Emmett Snead

Prices for Snead’s Farm produce items have not changed since 2020.

This Saturday, June 25, Snead’s Farm will open full-time for visitors and produce sales for the 2022 season. Now through Labor Day, we’ll be open seven days a week, 9 a.m. until 6 p.m.

The past year has been a time of economic volatility and turmoil unlike any period I have seen in my more than six decades of farming. I know many of my customers are also feeling this turmoil in the form of higher gas prices and larger grocery bills.

For that reason, I thought it would be important to share some of my own economic observations as a farmer, and to offer some explanation into how it is that produce prices at the Snead’s Farm roadside stand are no higher this year than they were two years ago.

Last fall, I remember thinking to myself that it felt like the beginning of the 1970s. Many signs led me to believe that high levels of inflation would soon become a way of life. For one thing, the economy was awash in the large amounts of money doled out to households, governments and businesses through the various pandemic-related stimulus programs.

But where I really saw red flags was in the labor market. Hiring workers in October 2021—a time when the farm is active with Fall Festival visitors and pumpkin harvesting—was harder than ever. Even after raising wages 25%, there just didn’t seem to be enough workers to hire. And while I was lucky to find a group of dependable individuals who carried me through the season, many of my newer hires would call out of their shifts with no fear of repercussions. This was something I’d never experienced in previous periods of economic turmoil.

At the same time, the price of fertilizer—an important farm input—was starting to creep up. In my experience, small increases in fertilizer prices are usually followed by large jumps. I thought at the time that the cost of fertilizer would double by this spring’s planting season. So I purchased all of my farm inputs for the entire year last fall.

But my prediction was wrong. The costs of farm inputs have not doubled since last fall—they have nearly tripled in some cases. For instance, the per-ton cost of potassium chloride—an important element of fertilizer—stood at $202.50 this time last year. Today it goes for $562.50 per ton—a 178% increase.

By locking in my input prices last fall, I’ve been able to avoid passing the increase in farming costs on to my customers. I’ve also changed the way I manage the farm.

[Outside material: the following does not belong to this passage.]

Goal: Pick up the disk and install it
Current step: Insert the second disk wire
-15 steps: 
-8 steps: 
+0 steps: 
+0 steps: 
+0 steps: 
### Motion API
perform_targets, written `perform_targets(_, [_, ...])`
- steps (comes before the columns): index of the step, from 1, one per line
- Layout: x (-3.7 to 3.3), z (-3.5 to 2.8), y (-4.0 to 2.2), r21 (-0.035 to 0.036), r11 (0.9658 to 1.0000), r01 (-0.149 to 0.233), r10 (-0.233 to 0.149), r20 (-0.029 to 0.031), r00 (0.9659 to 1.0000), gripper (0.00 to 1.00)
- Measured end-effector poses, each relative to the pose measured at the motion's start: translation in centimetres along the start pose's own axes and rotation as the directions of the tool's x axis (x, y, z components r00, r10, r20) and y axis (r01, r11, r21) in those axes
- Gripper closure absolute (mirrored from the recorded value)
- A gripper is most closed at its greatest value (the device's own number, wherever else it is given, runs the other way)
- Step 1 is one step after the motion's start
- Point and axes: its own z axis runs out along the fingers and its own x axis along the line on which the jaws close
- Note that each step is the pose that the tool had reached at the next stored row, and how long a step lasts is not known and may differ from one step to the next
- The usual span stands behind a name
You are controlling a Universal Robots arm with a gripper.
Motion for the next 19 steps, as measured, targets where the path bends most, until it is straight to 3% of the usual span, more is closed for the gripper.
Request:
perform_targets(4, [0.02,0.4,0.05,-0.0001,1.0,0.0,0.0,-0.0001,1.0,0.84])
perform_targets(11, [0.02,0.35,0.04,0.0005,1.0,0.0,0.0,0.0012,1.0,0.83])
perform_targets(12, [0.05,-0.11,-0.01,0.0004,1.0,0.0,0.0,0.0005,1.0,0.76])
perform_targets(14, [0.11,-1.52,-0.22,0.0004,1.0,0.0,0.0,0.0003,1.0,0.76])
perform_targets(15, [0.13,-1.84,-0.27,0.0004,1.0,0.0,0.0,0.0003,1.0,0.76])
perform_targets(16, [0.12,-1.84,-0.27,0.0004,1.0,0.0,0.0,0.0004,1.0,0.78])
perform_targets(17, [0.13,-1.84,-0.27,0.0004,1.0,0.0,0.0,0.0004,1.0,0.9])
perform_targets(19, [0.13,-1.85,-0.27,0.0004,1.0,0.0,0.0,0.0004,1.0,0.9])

For the first time ever, I’ve limited the amount of crop acreage to match the labor that’s available. I cut acreage back by planting fewer Christmas trees and less of certain items that have proven less popular in recent years, but I’ll still have the same amount of cantaloupes, watermelons, tomatoes and other popular produce this year.

This new approach has freed up 8 acres of land, and I’ve planted those acres with wildflowers and native grasses, which provide habitat for honeybees and wildlife such as quail and turkeys. The bees seem to approve, as I’ve got a bumper crop of Snead’s Farm honey to sell at the stand and share with my CSA members.

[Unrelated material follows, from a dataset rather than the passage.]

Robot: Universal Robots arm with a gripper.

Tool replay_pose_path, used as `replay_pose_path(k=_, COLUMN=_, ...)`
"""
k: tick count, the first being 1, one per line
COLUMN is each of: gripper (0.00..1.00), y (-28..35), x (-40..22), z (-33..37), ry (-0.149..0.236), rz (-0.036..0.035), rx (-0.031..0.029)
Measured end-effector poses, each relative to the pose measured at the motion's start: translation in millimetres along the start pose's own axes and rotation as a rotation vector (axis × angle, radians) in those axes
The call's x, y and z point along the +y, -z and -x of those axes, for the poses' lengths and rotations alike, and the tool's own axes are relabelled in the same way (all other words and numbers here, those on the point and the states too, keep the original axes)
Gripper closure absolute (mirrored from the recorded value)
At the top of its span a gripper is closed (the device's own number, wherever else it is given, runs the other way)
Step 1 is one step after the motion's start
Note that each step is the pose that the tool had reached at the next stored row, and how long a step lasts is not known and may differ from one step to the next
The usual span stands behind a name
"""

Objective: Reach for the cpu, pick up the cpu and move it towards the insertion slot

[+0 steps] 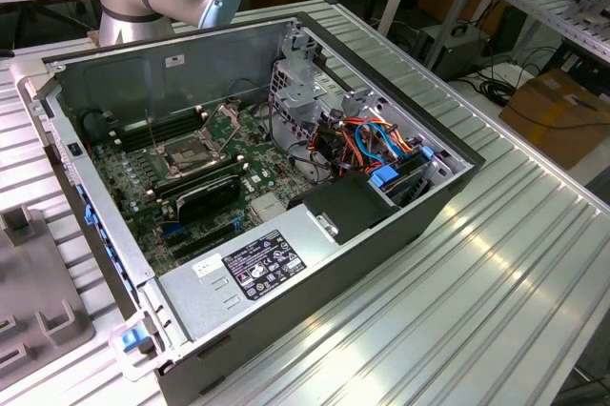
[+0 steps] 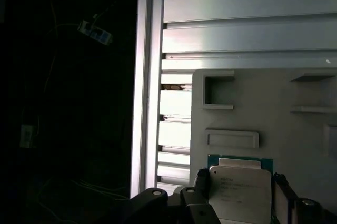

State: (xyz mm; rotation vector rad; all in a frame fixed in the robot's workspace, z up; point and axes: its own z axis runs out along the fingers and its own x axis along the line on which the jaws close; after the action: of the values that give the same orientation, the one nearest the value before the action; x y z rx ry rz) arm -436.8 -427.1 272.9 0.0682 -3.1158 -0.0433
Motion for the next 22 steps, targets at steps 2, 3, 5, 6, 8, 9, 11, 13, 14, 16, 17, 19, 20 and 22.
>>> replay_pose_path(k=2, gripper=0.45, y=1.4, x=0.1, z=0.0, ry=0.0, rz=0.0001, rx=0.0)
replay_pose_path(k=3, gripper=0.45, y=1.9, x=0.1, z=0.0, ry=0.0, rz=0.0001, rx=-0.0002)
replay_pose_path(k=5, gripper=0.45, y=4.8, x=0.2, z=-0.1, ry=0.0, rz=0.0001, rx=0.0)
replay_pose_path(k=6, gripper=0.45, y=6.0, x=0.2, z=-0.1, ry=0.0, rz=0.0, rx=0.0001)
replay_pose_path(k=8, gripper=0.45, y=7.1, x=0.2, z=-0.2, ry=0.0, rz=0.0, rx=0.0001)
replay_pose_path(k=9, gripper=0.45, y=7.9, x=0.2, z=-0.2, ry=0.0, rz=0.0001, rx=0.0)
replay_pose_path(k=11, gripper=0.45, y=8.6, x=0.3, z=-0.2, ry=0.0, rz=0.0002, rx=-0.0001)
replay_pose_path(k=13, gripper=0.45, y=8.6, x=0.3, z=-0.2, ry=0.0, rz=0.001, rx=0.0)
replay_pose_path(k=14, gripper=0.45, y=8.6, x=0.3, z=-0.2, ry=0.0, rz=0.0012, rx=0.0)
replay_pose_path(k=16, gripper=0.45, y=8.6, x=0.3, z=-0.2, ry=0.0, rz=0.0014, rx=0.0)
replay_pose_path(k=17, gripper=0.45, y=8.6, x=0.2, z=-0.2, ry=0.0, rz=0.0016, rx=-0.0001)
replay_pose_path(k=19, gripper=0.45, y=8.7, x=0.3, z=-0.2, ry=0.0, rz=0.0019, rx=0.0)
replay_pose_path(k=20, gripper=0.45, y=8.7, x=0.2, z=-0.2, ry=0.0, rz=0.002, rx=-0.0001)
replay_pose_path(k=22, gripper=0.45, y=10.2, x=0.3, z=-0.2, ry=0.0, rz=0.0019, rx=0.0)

Those of you who enjoy bringing your families to visit the farm have noticed another way we’ve managed the rising costs of labor and farm maintenance—the farm is now open to visitors for four months per year instead of eight months. We’ll still be open now through the end of summer, and again in late September and October for our Fall Festival, but we’ve limited hours to these popular times to ensure we can staff appropriately.

Farming always has something new to teach you, and this post-pandemic period, as the world has also dealt with a war in Ukraine and a tightly constrained supply of fuel, has been one for the books. It’s never been more difficult to keep a family farm running, and I’ve watched a few long-time area farming families get out of the business. But while times may seem hard now, these conditions may look easy many years from now, when the world’s farmers must feed a population of 9 billion people.

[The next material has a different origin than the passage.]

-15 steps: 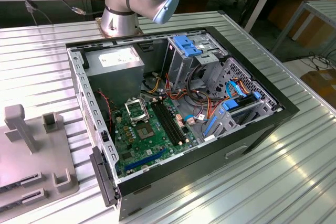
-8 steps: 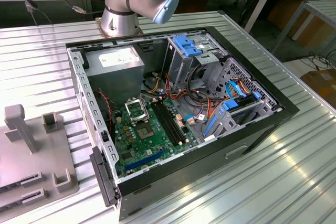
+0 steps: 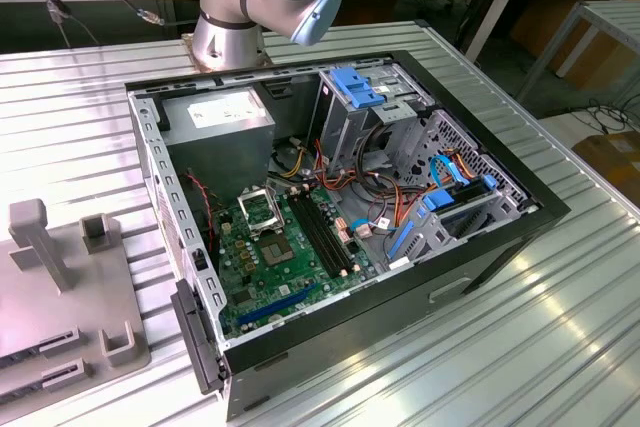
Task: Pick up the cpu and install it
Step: 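Pick up the cpu and move it towards the insertion slot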
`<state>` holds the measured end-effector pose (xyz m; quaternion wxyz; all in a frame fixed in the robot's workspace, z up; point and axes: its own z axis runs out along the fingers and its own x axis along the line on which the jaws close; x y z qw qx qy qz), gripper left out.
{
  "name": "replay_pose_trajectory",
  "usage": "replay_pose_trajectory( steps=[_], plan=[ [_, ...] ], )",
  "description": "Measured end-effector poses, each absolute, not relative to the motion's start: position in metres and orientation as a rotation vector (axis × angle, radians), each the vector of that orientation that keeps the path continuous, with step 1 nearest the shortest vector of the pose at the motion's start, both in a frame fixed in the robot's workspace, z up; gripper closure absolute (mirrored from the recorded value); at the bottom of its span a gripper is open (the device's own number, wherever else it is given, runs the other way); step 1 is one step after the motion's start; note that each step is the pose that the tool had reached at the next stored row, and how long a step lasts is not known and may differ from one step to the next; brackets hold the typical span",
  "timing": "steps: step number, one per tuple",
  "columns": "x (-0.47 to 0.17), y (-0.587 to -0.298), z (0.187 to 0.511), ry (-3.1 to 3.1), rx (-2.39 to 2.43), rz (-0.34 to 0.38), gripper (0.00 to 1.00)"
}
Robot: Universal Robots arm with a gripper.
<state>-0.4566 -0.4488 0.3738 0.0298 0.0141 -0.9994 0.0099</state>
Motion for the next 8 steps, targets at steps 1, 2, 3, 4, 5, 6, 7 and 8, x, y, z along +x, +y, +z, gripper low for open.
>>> replay_pose_trajectory(
  steps=[1,2,3,4,5,6,7,8],
  plan=[
    [-0.4564,-0.4488,0.3739,-3.081,0.043,0.031,0.53],
    [-0.4558,-0.4488,0.3741,-3.081,0.044,0.031,0.53],
    [-0.4548,-0.4489,0.3739,-3.081,0.044,0.031,0.53],
    [-0.454,-0.4488,0.3738,-3.082,0.044,0.031,0.53],
    [-0.4532,-0.4488,0.3738,-3.082,0.044,0.031,0.53],
    [-0.4522,-0.4488,0.3738,-3.082,0.044,0.031,0.53],
    [-0.4504,-0.4488,0.3738,-3.082,0.044,0.031,0.53],
    [-0.4485,-0.4488,0.3738,-3.082,0.043,0.031,0.53]
  ],
)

I remember back in the 1960s, my father predicted that one day land for growing food would become as valuable as industrial land. He told me to be ready. Today, his prediction is coming true. The Pierson family farm on Tidewater Trail, known as Slaughter Pen Farm, was recently bought by the Civil War Trust for $57,700 per acre. Downtown Greens recently purchased 57 acres abutting Braehead Farm in Fredericksburg’s industrial park for nearly $40,000 per acre.

Farmland in the middle of nowhere all across America is being bought up at a record pace and at record prices by investors. As a result it will be harder and harder for the next generations of farmers to own their own farms.

I offer these observations to emphasize the importance of supporting all of our small local farms in theSnead's Farm Fredericksburg region. Even though my three children may never farm, our family has placed Snead’s Farm under permanent conservation easement with the Virginia Outdoors Foundation, ensuring that it will remain in agricultural use in perpetuity.

This year, my Community Supported Agriculture members are enjoying the products of some of the newest generation of farmers, as I am including produce from Idlewood Farm near Richmond and Farnham Produce Farm in Richmond County in my CSA boxes. They also enjoy the free-range eggs raised by Sam Hastings of Canning Farm in Dogue.

I hope that one day these young farmers can look back on the same long career I’ve been able to enjoy.